Lots of the just plain crazy bids are by low feedback bidders that don't realize what they are doing valuewise. But it surely is fun to watch. :mrgreen: 
There is one born every second..........................

Dave


----------



## Harold_V (Sep 9, 2014)

jason_recliner said:


> Harold_V said:
> 
> 
> > I evaporated until my solution was somewhat concentrated, then I'd add the button of gold.
> ...


Correct. Maybe I should have been somewhat more descriptive. I'll take another shot at it.

When I introduced the button often depended on the state of the button at hand. While I evaporated from glass evaporating dishes, I also evaporated from beakers. If the button was quite heavy, placing it in a beaker that was full was troublesome. I broke more than one that way, but I learned that I could get a heavy one in without damage if it didn't have far to go to the bottom. It was somewhat easier with an evaporating dish, with its sloped side, but still a concern if it was a heavy button. I commonly started with buttons that weighed a couple ounces. As they dissolved, the pipe would create a hole, making it much easier for the button to be placed with the aid of a glass stirring rod. So then, while there may be benefit in adding the button early in the game, unless it's placed before the solution is introduced, it may not be easy. True in a beaker, not true in an evaporating dish, to which I'd have to transfer the solution. 

Hope this helps my comments make more sense. And, if I have said something that may contradict previous posts, please consider that the last time I did any of this was more than 20 years ago. My memory is growing dim, to say nothing of me getting more goofy with age!

The bottom line with this is using some added gold is a sure way to eliminate free nitric, and it takes little effort aside from evaporating. May not be the solution for everyone, however. 

Harold


----------



## jason_recliner (Sep 9, 2014)

Owning gold buttons of excessive mass is a problem I can't wait to have. :lol:


----------



## heliman4141 (Sep 9, 2014)

Harold_V said:


> jason_recliner said:
> 
> 
> > Harold_V said:
> ...




Harold,
I have a couple questions for you. 
I just purchased Sulfamic acid crystals lastnite to be used to neutralize excess Nitric, ( as yet another option to get away from Urea completly), is this just as good as a button of Gold & just costs me a bit ($15 for 3lbs.). Im thinking the transformation to Sulfuric will also drop lead/tin before filtering (a good thing).

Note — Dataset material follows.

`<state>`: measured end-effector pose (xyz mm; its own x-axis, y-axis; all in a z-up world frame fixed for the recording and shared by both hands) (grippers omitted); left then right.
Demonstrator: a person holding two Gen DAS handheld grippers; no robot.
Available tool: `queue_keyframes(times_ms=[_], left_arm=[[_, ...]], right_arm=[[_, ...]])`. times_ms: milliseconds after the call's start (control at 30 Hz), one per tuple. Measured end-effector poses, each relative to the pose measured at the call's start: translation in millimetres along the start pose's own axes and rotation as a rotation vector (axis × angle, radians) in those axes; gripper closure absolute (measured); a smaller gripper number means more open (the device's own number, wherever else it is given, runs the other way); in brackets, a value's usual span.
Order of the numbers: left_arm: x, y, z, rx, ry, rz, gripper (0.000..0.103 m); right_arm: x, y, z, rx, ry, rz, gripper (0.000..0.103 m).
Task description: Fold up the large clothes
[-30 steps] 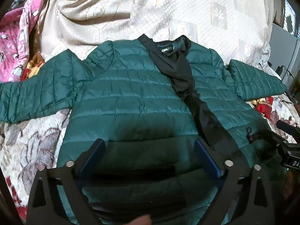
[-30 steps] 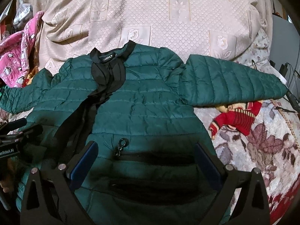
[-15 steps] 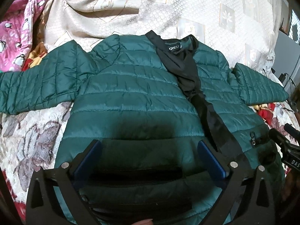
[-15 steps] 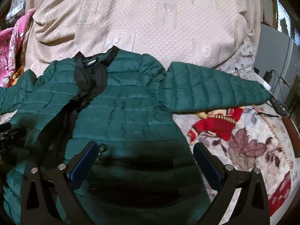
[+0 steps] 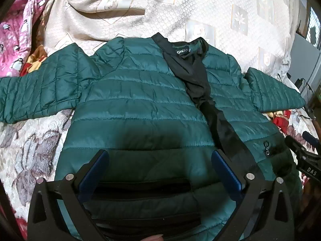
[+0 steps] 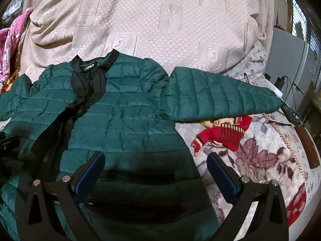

Also, I was thinking ......................What if I pounded a small button super thin then introduced it into the initial first AR drop wouldn't that also work on a small batch of Gold & dissolve much faster flattened?
What is your opinion, I realize you did huge batches verses the silly few grams I do ea. month. But which way would you go in my position ....Sulfamic or a flattened button on the AR drop? 
I have both options and both seem good.

Dave


----------



## FrugalRefiner (Sep 9, 2014)

If you flatten the button, be sure to twist it to keep it from lying flat on the bottom of your vessel.

Dave


----------



## Harold_V (Sep 9, 2014)

heliman4141 said:


> I have a couple questions for you.
> I just purchased Sulfamic acid crystals lastnite to be used to neutralize excess Nitric, ( as yet another option to get away from Urea completly), is this just as good as a button of Gold & just costs me a bit ($15 for 3lbs.). Im thinking the transformation to Sulfuric will also drop lead/tin before filtering (a good thing).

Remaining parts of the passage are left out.